Press Release
Voting Rights Groups, New Mexico Voters File Motion to Protect Voters’ Privacy
SANTA FE, N.M. — Today, Common Cause and two New Mexico voters joined the ACLU National Voting Rights Project and the ACLU of New Mexico in filing a motion to intervene in United States of America v. Toulouse Oliver to prevent the Department of Justice (DOJ) from obtaining New Mexico voters’ personal data.
In July, the DOJ asked New Mexico to turn over voters’ full names, dates of birth, addresses, driver’s license numbers, and partial Social Security numbers — highly sensitive data that is protected under state and federal law. New Mexico Secretary of State Maggie Toulouse Oliver previously shared only publicly available data in response to the requests but declined to share more sensitive data protected under the law.
The advocates and voters argue the DOJ’s request threatens voter privacy and could enable voter disenfranchisement. They are represented by attorneys from the American Civil Liberties Union Foundation and ACLU of New Mexico.
Other voters joining the case include a naturalized citizen from Colombia who moved to the United States to pursue higher education and a formerly-incarcerated advocate who championed New Mexico’s Voting Rights Act. These individuals have an interest in this case because their backgrounds place them at heightened risk of DOJ targeting, a threat that extends to countless other New Mexico voters.
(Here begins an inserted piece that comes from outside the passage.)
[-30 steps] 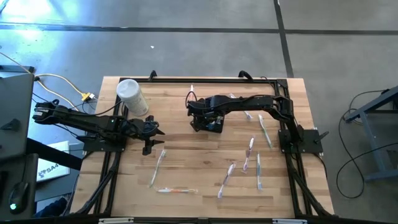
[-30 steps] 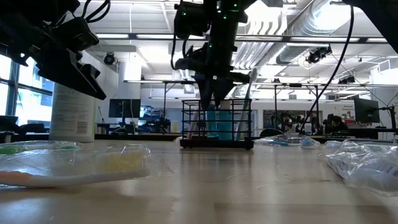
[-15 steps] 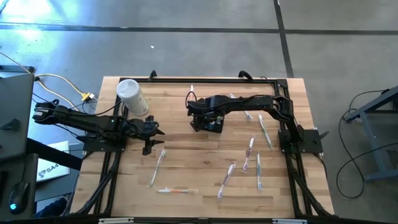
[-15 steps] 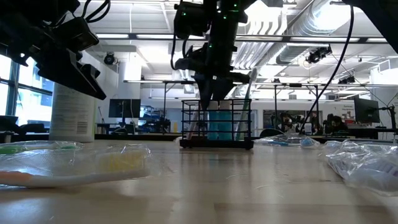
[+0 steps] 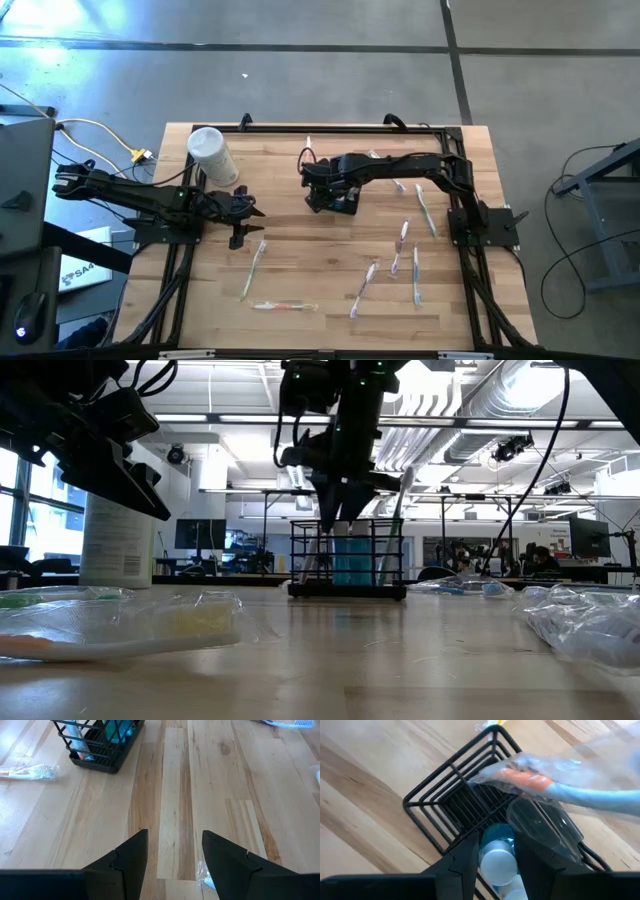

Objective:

After federal officials acknowledged in November that the DOJ shared voter information with the Department of Homeland Security to search it for noncitizens, Toulouse Oliver joined a group of 10 other secretaries of state asking the department if it misled them about how voter information would be used.
The filing highlights the threat that naturalized citizens and persons whose voting rights were restored after a felony conviction face of wrongly being flagged as ineligible voters.
“Unelected bureaucrats in Washington have no business accessing New Mexicans’ sensitive personal information,” said Molly Swank, Common Cause’s New Mexico Executive Director. “Handing this data over to the federal government violates the law and would put voters’ private information in the hands of dangerous election conspiracy peddlers. Common Cause is fighting to protect the rights of New Mexico voters and to prevent the potential misuse of their data.”
“Voters in New Mexico and across the country deserve to know their personal information is secure and used only for its intended purpose of maintaining accurate records,” said Maryam Jazini Dorcheh, Senior Director of Litigation at Common Cause. “We are committed to defending voters’ rights and privacy in New Mexico and nationwide, and this case is one of many where we are stepping in to ensure those protections are upheld.”
“New Mexico voters’ right to privacy is protected by state and federal law, and the federal government is jeopardizing that right by seeking access to their sensitive personal information,” said Megan Keenan, staff attorney with the ACLU’s Voting Rights Project. “The Department of Justice’s lack of transparency about safeguards, access, or limits on uses of voter data raises serious concerns about misuse or abuse — including risks that this information could be weaponized to justify aggressive voter purges that wrongfully remove eligible voters from the rolls.”
“New Mexico voters have a right to privacy in their sensitive personal information, and they have a right to vote free from intimidation and improper challenges,” said María Martínez Sánchez, legal director at ACLU of New Mexico. “The DOJ’s sweeping demand for private voter data—reportedly to build an unauthorized national database and enable mass voter challenges—threatens both rights.”
Common Cause previously filed a lawsuit in Nebraska to protect state voter data and has joined with the ACLU Voting Rights Project to file motions to intervene as defendants in DOJ lawsuits against Maryland, Rhode Island, Pennsylvania, and Minnesota for failing to turn over their voters’ private data.